Durante las primeras décadas del siglo XXI es posible advertir una significativa ampliación del tablero transnacional, lo cual puso de manifiesto el carácter ciertamente entrópico del mundo actual, al tiempo que mostró su peor rostro en 2020 con la rápida propagación por todo el globo del novel COVID-19.

Ya en los años noventa, cuando afloraron los conflictos intraestatales (desintegración de Yugoslavia, disputa étnica en Ruanda, entre otros) y emergieron con fuerza las “nuevas amenazas” de carácter transnacional, muchos políticos y analistas reconocieron –y añoraron– el grado de certidumbre y previsibilidad que brindaba la denominada Cortina de Hierro durante el período de la Guerra Fría. Por aquel entonces, las dos potencias tenían un control relativo sobre las dimensiones externas, en tanto que las esferas de influencia de cada actor estaban perfectamente delimitadas. Poco quedaba fuera de ellas.

Las amenazas (el otro) estaban íntimamente vinculadas con un territorio, tenían una bandera y una conducción. En el nuevo mundo esa certidumbre se desvaneció. Ya para mediados de los noventa, el futuro armonioso de “civilidad cosmopolita multilateral” se presentaba como una quimera (11).

Asimismo, la proliferación nuclear entre las grandes potencias y la profundización de la interdependencia económica, alteraron la ecuación y dejaron en claro que en la actualidad, un conflicto estatal tradicional puede ser mucho más costoso de lo que podría haber resultado en el pasado, además de altamente peligroso. El final de la Guerra Fría no implicó la desaparición del conflicto y las tensiones entre los actores estatales, sino más bien una menor propensión al enfrentamiento bélico directo por las vías convencionales conocidas.
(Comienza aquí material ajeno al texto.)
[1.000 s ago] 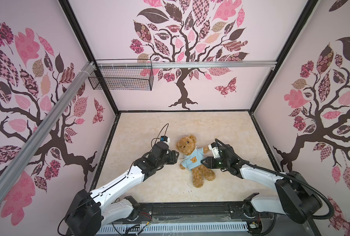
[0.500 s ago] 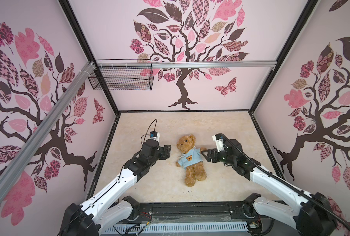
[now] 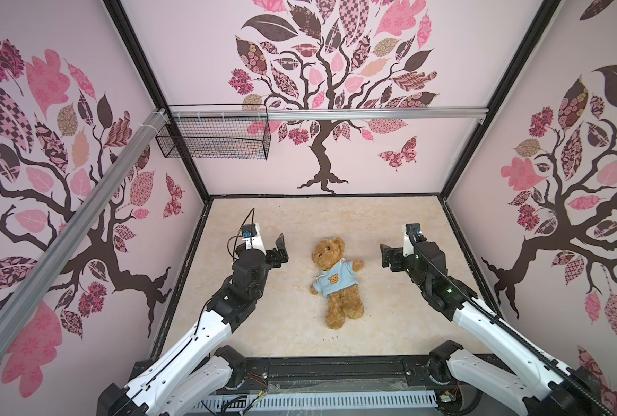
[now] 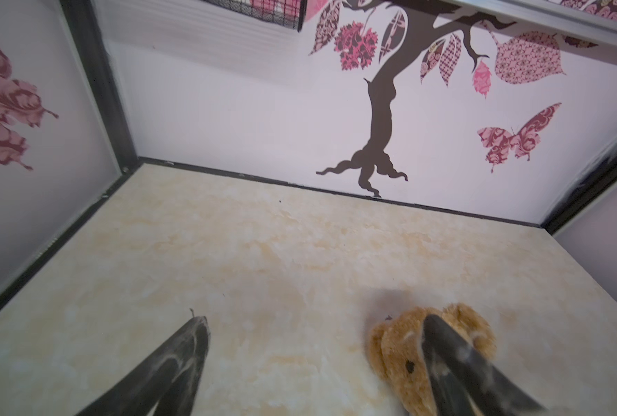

En los últimos 20 años han ocurrido menos guerras y menos muertes en cada guerra si se lo mira desde una perspectiva comparada (12).

Un aspecto paradójico de la actual crisis global producto de la pandemia es que mientras en el interior de los EE. UU. se comenzaba a gestar un nuevo consenso en identificar a otro Estado (China) como la mayor amenaza a su primacía global, un virus con origen en ese país provocó una conmoción y un nivel de daño en todo el territorio estadounidense sin precedentes. Richard Haass argumenta que esta situación no es coyuntural y advierte correctamente que buena parte de los mayores desafíos y amenazas que enfrenta el mundo en general y EE. UU. en particular son de carácter transnacional y van más allá de China y de la lógica estatal (13). Como mostraremos en el capítulo IV, también es cierto que ninguna de las nuevas amenazas propias de un mundo entrópico pueden ser manejadas y controladas de manera efectiva sin el concurso de los actores estatales más poderosos, puntualmente EE. UU. y China.